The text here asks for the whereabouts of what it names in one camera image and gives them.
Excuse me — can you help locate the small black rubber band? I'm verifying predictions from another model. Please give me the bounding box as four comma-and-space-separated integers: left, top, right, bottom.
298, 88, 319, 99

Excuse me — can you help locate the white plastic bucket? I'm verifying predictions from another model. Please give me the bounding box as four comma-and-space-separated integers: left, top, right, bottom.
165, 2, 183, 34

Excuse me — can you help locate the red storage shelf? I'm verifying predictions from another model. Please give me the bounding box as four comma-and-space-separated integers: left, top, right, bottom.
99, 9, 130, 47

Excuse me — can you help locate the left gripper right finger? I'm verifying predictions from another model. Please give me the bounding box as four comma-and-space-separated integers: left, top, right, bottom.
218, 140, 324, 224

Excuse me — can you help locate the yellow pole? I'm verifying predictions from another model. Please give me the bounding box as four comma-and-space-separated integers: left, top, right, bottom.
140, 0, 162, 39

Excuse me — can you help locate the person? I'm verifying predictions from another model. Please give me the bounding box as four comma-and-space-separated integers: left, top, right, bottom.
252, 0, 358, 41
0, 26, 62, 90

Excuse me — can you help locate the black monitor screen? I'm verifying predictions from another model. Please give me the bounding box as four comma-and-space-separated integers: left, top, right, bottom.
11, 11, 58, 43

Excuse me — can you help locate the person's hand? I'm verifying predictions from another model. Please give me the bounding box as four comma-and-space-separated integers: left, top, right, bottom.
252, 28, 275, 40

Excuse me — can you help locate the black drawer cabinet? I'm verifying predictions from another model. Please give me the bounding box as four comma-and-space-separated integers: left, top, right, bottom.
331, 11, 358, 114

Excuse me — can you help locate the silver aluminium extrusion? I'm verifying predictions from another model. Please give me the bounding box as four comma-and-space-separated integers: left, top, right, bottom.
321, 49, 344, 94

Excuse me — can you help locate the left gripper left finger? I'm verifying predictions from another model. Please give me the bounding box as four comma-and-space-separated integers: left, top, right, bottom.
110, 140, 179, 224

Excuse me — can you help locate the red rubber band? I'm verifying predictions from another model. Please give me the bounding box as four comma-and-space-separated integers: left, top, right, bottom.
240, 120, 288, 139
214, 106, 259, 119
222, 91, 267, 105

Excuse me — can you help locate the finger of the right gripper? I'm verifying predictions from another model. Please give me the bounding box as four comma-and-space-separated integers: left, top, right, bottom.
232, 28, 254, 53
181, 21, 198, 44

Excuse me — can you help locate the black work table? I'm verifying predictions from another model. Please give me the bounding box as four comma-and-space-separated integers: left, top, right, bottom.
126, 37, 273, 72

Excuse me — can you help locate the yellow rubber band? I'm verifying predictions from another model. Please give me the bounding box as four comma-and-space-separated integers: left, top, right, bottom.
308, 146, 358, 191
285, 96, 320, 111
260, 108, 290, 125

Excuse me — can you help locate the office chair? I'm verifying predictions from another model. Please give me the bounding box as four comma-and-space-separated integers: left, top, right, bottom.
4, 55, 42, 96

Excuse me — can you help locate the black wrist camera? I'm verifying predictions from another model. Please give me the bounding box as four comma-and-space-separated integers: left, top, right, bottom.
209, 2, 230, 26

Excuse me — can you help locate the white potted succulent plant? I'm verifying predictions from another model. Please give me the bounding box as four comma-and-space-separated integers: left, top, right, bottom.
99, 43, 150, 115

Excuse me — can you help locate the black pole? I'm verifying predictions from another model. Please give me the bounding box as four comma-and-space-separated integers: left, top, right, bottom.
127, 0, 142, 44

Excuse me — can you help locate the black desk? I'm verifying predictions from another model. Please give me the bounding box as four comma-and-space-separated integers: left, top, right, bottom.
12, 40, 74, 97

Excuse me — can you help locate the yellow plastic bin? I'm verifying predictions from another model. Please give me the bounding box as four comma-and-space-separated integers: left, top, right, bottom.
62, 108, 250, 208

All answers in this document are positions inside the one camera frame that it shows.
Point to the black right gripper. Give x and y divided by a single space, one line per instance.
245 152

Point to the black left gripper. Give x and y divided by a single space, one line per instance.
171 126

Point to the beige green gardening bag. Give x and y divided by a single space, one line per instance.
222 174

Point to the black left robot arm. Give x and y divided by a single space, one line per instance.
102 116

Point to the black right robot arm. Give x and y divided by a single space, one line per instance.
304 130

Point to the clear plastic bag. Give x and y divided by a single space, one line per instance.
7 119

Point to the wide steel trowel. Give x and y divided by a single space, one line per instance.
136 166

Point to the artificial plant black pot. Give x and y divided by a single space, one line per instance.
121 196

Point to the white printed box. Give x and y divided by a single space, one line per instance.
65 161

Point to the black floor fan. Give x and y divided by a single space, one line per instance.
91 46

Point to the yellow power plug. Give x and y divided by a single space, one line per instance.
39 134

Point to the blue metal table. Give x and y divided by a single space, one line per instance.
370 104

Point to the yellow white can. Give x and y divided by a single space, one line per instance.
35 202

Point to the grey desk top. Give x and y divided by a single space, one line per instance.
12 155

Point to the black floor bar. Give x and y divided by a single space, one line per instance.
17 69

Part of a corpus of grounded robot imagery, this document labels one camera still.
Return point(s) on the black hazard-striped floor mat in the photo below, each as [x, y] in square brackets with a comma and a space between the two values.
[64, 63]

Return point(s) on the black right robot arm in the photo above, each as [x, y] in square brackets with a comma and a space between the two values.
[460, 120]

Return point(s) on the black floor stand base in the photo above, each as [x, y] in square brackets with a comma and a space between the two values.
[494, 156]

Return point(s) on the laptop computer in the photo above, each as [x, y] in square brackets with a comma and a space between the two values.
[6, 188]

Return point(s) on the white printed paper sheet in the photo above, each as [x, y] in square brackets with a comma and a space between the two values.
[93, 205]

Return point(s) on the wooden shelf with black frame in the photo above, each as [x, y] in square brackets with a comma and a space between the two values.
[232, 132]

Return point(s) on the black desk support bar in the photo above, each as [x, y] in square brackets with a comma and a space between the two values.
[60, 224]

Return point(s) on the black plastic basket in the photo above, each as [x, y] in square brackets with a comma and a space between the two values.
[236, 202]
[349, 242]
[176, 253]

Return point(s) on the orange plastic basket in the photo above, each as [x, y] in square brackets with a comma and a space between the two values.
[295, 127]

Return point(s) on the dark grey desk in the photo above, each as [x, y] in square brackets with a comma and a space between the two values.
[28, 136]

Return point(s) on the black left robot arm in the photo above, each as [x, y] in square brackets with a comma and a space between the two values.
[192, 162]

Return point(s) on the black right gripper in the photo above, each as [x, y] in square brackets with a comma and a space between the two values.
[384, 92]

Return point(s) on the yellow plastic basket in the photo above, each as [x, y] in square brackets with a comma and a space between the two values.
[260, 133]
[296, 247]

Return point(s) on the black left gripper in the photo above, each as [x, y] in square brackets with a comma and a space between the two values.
+===+
#### What you have to do
At the line with "Return point(s) on the black right gripper", begin reproducing the material above exactly, and continue through its last line.

#### Solution for this exercise
Return point(s) on the black right gripper in the photo above, each as [x, y] in square brackets with a comma and a space between the two values.
[384, 92]

Return point(s) on the yellow plastic basket in the photo above, each as [x, y] in square brackets with a comma and a space between the two values.
[260, 133]
[296, 247]

Return point(s) on the black left gripper in the photo above, each as [x, y] in square brackets with a comma and a space between the two values.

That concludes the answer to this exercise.